John Gibson: I just can’t accentuate the positive

Have your say

In Leith, where I grew up, in case you didn’t know, we never had an accent. What we had was broad Leith. An accent you could take anywhere and not be ashamed.

A totally different story in Glasgow where, according to the papers, the accent apart, life expectancy is shorter than that in the Gaza Strip.

Monaco, again the papers tell us, has the world’s highest life expectancy at 89.5 with Japan runner-up at 84.7. A Professor Wright at Strathclyde University tells us – and I’m willing to take the Prof at his word – standards in England, Wales and Northern Ireland are more like Poland and the Czech Republic which have lower standards of life.

But I digressed. We were chuntering on about accents and the Glasgow accent I’ve reluctantly lived with all my life.

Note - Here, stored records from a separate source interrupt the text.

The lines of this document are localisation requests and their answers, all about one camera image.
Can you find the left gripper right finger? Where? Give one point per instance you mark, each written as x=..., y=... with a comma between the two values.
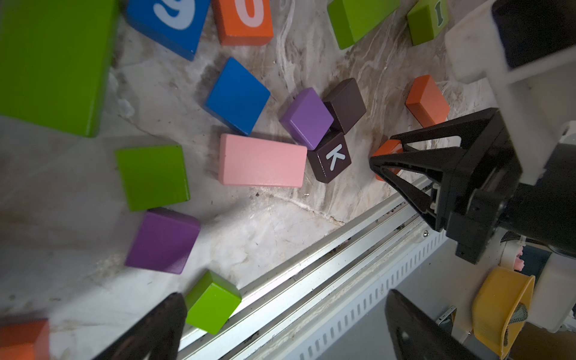
x=415, y=335

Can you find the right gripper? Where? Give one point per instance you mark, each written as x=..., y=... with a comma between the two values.
x=494, y=197

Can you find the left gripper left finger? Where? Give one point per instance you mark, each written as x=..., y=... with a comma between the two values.
x=156, y=336

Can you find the long orange block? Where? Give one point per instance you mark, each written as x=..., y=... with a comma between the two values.
x=426, y=102

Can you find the yellow container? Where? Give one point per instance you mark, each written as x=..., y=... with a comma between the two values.
x=500, y=309

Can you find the purple block lower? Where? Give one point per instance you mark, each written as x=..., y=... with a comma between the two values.
x=164, y=241

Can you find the plain dark block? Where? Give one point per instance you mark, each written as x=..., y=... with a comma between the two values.
x=346, y=105

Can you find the dark K block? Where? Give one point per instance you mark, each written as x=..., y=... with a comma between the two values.
x=330, y=158

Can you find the orange B block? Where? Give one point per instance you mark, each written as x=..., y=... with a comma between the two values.
x=30, y=340

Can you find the green I block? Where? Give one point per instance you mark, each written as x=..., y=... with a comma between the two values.
x=426, y=20

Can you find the purple block by K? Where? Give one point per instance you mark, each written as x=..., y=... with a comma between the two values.
x=307, y=119

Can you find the long green block right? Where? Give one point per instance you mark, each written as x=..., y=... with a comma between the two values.
x=351, y=20

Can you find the long green block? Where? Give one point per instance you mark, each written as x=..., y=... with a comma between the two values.
x=55, y=60
x=351, y=20

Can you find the small green block middle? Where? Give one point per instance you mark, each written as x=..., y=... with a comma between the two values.
x=153, y=176

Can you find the long pink block lower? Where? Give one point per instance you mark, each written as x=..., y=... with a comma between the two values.
x=248, y=161

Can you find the blue block middle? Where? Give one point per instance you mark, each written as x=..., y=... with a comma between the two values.
x=237, y=98

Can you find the orange 0 block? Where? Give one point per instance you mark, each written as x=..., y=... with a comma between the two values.
x=243, y=22

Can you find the blue 9 block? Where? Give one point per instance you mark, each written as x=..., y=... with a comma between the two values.
x=176, y=25

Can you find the long green block left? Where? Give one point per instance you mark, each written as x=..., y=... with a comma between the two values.
x=55, y=60

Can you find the green block near rail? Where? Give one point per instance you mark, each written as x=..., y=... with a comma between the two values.
x=211, y=302

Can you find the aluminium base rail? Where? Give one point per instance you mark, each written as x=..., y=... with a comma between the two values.
x=389, y=238

Glaswegians at this time of year particularly get on my wick. They have this habit, for example, of dropping the “H” in hospital but it’s more an idiosyncrasy than a habit.

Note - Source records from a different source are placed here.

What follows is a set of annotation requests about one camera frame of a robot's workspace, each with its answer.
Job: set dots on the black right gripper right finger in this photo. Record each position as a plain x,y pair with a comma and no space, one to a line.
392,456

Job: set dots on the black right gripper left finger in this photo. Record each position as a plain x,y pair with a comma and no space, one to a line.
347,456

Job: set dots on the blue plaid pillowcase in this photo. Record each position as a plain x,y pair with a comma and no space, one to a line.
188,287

Through there nobody has told them to accent the positive and eliminate the negative. I sometimes gather that nobody’s told them nuthin’. I am, of course, being a shade biased. It comes with dotage, I suppose.

The distinguished Professor reckons that, bearing in mind Japan is second, it’s going to take 40 years to close the gap where Japan is now.

Public Health Minister Maureen Watt, pictured, chips in with: “We appreciate the statistics that demonstrate the inequalities ingrained in health.”

Giving all this due consideration, perhaps we’d all be better off living on the Gaza Strip than taking in the dubious delights of strolling along Sauchiehall Street.

By the way, did they have a Black Friday in Glasgow or is every Friday Black in Glasgow?

John, you can be so cruel at times when your friends will all agree that, deep down, you are an old sweetheart.